WHAT YOU HAVE TO DO:
Check each line of the entries for "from" and report the ones that have it.

Collected data
____________________

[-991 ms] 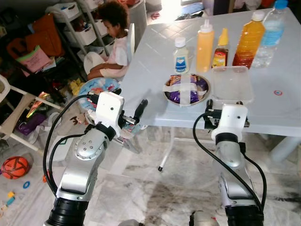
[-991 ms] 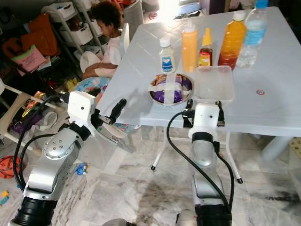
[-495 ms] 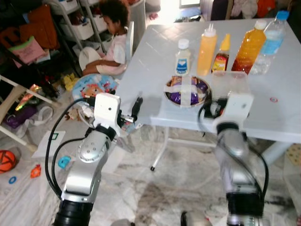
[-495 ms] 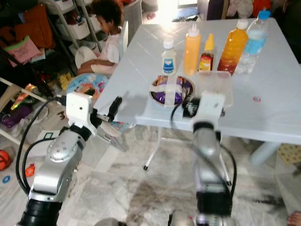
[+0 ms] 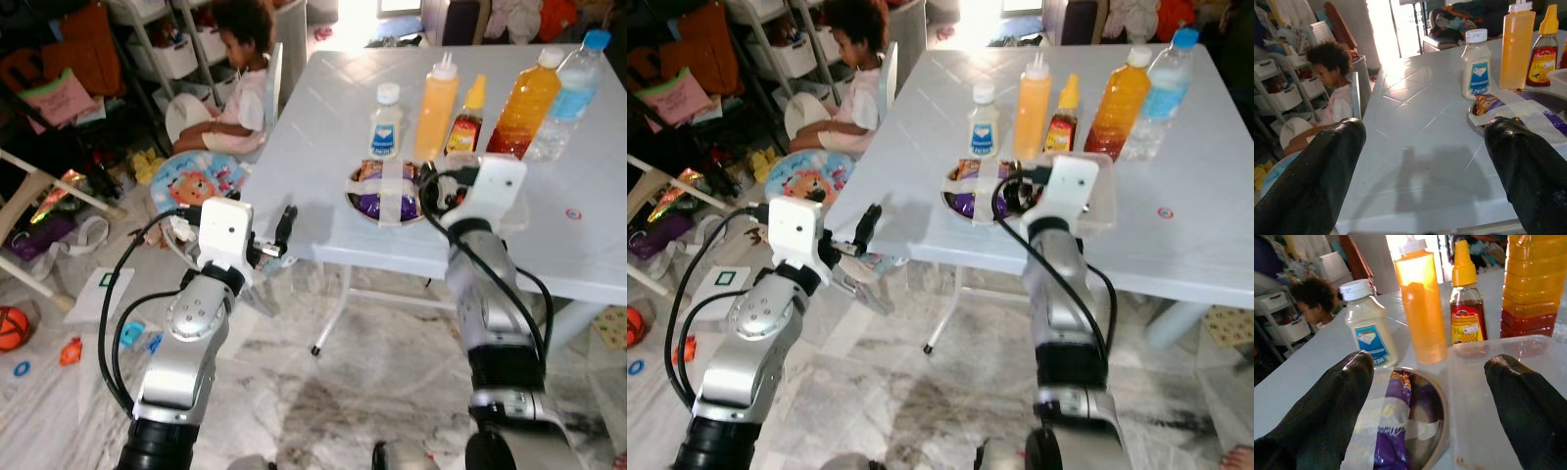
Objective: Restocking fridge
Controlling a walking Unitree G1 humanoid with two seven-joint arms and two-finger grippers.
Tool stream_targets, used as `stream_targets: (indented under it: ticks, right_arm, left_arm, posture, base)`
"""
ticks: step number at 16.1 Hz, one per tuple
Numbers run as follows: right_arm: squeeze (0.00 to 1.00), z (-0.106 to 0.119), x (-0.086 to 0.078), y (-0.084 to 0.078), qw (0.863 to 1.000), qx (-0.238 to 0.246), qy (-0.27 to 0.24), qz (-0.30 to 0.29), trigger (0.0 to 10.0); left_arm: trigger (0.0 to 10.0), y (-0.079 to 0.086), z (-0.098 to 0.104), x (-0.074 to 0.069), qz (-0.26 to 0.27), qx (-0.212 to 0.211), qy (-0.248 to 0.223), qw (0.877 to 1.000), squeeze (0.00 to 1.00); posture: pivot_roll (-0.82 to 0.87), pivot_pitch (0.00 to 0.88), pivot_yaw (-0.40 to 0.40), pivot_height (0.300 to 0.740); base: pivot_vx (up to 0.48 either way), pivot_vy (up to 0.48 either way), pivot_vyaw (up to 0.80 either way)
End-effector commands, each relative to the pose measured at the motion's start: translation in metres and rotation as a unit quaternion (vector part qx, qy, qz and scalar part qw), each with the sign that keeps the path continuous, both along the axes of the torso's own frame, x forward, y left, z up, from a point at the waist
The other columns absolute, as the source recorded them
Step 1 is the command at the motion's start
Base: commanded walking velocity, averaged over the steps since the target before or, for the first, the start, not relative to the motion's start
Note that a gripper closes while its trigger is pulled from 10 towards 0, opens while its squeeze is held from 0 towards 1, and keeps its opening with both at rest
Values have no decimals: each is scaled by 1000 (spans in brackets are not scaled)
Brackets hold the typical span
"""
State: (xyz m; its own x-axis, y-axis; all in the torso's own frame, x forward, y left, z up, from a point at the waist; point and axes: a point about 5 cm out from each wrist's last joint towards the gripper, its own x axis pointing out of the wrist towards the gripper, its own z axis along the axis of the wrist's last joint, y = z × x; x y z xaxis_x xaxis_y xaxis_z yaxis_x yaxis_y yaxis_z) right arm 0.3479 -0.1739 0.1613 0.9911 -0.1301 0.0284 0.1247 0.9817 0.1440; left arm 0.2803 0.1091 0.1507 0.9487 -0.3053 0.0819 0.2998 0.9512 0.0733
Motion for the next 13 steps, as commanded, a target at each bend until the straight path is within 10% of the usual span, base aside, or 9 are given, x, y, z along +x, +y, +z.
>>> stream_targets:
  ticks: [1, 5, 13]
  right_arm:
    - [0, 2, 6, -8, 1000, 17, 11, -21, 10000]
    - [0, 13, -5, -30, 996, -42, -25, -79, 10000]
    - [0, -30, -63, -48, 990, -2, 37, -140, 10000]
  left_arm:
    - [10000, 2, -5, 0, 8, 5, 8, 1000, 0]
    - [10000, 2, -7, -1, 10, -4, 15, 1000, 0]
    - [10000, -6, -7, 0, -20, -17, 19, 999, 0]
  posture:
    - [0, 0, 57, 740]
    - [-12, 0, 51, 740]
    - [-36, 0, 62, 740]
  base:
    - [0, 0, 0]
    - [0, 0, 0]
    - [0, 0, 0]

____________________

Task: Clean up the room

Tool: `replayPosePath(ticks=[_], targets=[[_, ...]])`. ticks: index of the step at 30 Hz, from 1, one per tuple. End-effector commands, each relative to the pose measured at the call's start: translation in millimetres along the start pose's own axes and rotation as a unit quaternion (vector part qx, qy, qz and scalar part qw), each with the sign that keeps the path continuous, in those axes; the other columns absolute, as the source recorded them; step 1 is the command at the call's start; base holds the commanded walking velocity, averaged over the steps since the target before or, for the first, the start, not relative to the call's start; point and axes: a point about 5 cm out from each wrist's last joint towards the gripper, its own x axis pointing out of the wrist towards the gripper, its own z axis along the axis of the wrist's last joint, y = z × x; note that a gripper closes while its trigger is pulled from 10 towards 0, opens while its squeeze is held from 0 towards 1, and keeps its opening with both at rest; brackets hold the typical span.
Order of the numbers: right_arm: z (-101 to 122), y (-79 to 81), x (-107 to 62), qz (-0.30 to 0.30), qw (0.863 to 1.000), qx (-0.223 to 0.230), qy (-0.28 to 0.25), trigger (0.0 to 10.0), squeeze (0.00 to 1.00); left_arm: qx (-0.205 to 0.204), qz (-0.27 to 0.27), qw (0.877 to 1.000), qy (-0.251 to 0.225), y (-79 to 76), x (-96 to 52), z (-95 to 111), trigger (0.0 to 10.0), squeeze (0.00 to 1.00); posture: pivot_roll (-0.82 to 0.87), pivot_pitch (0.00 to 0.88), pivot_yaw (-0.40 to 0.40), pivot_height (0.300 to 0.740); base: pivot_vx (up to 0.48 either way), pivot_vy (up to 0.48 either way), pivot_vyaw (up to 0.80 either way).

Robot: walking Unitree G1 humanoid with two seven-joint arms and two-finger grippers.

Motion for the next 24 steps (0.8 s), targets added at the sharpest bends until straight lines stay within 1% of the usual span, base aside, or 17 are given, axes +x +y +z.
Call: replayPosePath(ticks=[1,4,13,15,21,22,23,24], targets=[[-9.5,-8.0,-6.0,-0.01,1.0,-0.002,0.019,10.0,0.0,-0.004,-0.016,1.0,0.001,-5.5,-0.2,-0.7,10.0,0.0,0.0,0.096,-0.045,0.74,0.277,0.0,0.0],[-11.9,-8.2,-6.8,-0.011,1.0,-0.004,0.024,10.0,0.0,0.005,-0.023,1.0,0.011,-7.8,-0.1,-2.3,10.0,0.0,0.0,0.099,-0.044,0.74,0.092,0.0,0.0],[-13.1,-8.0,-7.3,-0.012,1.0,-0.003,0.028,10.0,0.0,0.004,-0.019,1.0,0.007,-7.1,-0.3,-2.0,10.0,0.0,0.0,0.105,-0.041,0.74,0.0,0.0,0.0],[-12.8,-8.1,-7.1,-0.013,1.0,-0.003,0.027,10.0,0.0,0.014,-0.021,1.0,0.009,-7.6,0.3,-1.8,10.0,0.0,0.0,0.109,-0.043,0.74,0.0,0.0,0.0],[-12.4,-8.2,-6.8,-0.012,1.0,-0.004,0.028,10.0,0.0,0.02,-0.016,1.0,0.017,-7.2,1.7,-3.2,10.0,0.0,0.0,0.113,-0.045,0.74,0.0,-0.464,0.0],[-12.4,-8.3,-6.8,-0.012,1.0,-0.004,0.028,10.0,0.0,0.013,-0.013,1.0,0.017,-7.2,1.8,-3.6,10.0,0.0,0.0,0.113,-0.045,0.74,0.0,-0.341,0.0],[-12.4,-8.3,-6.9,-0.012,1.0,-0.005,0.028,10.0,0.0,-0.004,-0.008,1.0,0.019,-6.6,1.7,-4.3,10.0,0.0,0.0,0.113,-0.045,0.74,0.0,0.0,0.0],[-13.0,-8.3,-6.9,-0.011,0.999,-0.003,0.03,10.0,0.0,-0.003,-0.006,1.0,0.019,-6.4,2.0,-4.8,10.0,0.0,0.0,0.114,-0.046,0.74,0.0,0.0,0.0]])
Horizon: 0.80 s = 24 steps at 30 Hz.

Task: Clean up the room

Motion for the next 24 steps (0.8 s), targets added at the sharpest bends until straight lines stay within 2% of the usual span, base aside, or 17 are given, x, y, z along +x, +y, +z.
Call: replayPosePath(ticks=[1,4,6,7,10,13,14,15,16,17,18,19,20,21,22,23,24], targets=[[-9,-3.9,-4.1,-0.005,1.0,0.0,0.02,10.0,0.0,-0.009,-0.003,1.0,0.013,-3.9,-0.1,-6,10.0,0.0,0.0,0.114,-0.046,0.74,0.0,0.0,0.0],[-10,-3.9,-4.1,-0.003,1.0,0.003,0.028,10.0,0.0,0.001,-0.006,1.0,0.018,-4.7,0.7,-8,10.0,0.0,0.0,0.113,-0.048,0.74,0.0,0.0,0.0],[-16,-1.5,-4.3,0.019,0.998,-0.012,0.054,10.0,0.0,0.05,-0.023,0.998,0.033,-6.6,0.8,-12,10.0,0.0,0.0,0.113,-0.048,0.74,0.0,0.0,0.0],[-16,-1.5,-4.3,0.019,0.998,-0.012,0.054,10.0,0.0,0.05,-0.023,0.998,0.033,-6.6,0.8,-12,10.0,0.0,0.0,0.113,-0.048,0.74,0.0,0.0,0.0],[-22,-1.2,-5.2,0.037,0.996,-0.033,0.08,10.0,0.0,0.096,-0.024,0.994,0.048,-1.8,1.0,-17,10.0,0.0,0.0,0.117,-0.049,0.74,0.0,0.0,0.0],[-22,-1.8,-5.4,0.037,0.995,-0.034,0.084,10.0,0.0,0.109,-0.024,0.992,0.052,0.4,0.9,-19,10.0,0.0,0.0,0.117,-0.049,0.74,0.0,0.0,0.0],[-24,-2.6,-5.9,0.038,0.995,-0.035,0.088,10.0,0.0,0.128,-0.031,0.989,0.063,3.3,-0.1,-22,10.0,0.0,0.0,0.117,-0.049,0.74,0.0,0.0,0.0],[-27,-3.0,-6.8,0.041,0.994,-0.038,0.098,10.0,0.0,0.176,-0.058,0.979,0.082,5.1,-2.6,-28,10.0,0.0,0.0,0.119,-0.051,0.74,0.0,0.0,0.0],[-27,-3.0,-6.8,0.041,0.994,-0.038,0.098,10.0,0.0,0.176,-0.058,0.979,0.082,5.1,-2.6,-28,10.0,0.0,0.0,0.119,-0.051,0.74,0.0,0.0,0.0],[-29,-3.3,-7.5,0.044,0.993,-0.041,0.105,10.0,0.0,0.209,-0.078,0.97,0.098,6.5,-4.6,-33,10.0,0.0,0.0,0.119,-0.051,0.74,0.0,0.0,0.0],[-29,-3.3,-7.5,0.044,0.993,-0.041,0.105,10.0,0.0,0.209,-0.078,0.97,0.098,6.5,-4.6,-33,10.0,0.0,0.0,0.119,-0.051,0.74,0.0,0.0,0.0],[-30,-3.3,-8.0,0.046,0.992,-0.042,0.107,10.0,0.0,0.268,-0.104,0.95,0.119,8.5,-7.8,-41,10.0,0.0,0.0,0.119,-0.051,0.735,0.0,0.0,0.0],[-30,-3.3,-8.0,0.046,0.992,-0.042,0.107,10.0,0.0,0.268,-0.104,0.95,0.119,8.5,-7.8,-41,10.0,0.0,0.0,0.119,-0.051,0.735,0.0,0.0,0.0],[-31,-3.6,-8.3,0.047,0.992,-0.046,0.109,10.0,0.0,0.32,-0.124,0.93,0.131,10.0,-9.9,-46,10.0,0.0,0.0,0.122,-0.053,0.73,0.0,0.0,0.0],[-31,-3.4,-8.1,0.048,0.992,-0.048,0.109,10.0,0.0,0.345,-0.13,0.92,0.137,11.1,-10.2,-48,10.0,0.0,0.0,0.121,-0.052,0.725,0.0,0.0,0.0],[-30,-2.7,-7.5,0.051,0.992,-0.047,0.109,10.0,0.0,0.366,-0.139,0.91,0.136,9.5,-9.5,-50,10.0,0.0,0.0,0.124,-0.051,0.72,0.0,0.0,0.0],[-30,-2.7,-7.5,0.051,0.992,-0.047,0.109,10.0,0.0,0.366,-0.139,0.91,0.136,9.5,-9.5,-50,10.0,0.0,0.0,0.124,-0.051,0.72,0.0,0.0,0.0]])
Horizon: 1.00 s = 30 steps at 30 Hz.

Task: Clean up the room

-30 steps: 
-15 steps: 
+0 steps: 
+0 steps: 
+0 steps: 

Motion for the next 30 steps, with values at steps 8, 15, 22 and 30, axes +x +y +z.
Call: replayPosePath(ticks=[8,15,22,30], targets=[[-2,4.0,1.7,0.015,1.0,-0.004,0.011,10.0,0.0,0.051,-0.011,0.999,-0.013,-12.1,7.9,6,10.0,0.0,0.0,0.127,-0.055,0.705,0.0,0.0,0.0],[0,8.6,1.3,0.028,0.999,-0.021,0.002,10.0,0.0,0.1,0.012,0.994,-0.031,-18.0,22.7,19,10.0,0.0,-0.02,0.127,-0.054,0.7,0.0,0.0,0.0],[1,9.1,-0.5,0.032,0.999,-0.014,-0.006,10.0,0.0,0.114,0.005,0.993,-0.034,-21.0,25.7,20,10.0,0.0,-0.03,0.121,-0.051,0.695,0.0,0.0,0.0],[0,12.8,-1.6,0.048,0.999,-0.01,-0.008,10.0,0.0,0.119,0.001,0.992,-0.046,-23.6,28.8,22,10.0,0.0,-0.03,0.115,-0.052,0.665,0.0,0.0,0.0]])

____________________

SOLUTION TO THE PROBLEM:
End-effector commands, each relative to the pose measured at the motion's start: translation in metres and rotation as a unit quaternion (vector part qx, qy, qz and scalar part qw), each with the sign that keeps the path continuous, both along the axes of the torso's own frame, x forward, y left, z up, from a point at the waist
Note that a gripper closes while its trigger is pulled from 10 towards 0, opens while its squeeze is held from 0 towards 1, and keeps its opening with both at rest
State: (xyz m; its own x-axis, y-axis; all in the torso's own frame, x forward, y left, z up, from a point at the waist; point and axes: a point about 5 cm out from each wrist's last joint towards the gripper, its own x axis pointing out of the wrist towards the gripper, its own z axis along the axis of the wrist's last joint, y = z × x; x y z xaxis_x xaxis_y xaxis_z yaxis_x yaxis_y yaxis_z) right arm 0.3479 -0.1739 0.1613 0.9911 -0.1301 0.0284 0.1247 0.9817 0.1440; left arm 0.2803 0.1091 0.1507 0.9487 -0.3053 0.0819 0.2998 0.9512 0.0733
Tool: `replayPosePath(ticks=[_], targets=[[_, ...]])`. ticks: index of the step at 30 Hz, from 1, one per tuple. End-effector commands, each relative to the pose measured at the call's start: translation in millimetres along the start pose's own axes and rotation as a unit quaternion (vector part qx, qy, qz and scalar part qw), each with the sign that keeps the path continuous, in those axes; the other columns absolute, as the source recorded them; step 1 is the command at the call's start; base holds the commanded walking velocity, averaged over the steps since the target before or, for the first, the start, not relative to the call's start; point and axes: a point about 5 cm out from each wrist's last joint towards the gripper, its own x axis pointing out of the wrist towards the gripper, its own z axis along the axis of the wrist's last joint, y = z × x; note that a gripper closes while its trigger is pulled from 10 towards 0, opens while its squeeze is held from 0 towards 1, and keeps its opening with both at rest; brackets hold the typical span.

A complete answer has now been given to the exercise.